◆ **Aim of the exercise**
Repeat, line for line, the entries below from the first line to the line containing "target: white table", counting both ends.

(Records for the exercise begins)

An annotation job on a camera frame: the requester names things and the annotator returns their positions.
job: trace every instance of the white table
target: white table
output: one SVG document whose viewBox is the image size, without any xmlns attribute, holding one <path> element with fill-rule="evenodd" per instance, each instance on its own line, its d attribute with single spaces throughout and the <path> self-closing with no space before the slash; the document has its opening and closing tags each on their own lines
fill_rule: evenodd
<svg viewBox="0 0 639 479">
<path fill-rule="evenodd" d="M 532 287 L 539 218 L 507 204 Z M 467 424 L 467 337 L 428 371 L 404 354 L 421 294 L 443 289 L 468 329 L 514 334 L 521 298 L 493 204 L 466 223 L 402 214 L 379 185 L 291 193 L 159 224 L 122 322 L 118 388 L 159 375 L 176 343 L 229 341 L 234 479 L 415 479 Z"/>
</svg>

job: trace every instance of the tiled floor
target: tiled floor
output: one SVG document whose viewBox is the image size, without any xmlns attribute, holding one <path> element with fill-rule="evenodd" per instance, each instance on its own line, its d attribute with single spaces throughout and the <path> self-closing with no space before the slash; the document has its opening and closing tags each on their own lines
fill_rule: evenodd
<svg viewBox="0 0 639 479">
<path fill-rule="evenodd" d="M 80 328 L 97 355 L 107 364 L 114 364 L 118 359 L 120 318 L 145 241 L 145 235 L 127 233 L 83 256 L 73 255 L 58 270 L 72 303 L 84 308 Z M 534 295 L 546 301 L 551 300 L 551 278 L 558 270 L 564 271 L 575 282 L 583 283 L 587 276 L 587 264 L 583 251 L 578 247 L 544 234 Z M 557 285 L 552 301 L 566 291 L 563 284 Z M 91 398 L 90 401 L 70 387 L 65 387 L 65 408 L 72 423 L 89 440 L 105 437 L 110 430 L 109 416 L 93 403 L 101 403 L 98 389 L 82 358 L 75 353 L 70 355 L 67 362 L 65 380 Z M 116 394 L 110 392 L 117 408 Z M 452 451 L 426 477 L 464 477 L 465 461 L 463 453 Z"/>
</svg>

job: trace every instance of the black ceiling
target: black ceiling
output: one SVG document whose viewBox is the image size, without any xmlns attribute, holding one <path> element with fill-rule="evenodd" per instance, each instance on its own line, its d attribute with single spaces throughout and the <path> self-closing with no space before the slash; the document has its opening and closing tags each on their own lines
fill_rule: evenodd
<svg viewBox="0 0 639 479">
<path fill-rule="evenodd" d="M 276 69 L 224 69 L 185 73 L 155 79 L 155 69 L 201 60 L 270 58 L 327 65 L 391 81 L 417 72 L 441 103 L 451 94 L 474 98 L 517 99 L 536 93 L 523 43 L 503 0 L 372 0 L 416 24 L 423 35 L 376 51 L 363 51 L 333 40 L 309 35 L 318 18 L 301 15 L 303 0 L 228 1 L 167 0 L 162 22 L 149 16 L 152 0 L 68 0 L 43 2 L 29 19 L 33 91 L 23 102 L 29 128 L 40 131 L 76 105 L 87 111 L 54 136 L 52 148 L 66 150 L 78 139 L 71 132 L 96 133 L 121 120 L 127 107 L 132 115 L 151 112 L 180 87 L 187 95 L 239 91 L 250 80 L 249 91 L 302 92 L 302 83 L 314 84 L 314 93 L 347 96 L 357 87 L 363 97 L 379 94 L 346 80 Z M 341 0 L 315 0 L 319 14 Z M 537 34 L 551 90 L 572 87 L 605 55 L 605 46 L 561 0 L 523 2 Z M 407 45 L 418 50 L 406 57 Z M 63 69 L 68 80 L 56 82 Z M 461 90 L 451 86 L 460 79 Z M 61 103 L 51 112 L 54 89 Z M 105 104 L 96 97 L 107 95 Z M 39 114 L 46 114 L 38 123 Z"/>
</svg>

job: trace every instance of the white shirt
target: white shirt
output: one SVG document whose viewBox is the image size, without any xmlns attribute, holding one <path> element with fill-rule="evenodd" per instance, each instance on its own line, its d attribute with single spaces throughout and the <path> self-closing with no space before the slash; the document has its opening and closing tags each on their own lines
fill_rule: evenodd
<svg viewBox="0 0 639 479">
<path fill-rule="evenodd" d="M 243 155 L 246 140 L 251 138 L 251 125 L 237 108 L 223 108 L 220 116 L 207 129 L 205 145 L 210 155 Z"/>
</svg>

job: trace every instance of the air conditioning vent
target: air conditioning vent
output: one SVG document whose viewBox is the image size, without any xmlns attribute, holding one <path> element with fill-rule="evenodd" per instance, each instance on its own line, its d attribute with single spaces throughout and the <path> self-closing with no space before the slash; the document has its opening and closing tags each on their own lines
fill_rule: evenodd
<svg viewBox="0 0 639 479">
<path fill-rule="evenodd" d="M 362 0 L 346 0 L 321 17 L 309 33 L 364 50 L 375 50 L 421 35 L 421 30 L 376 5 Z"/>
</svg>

(Records for the exercise ends)

◆ **Exercise result**
An annotation job on a camera frame: the requester names things and the annotator returns their positions.
job: trace every instance of the white table
target: white table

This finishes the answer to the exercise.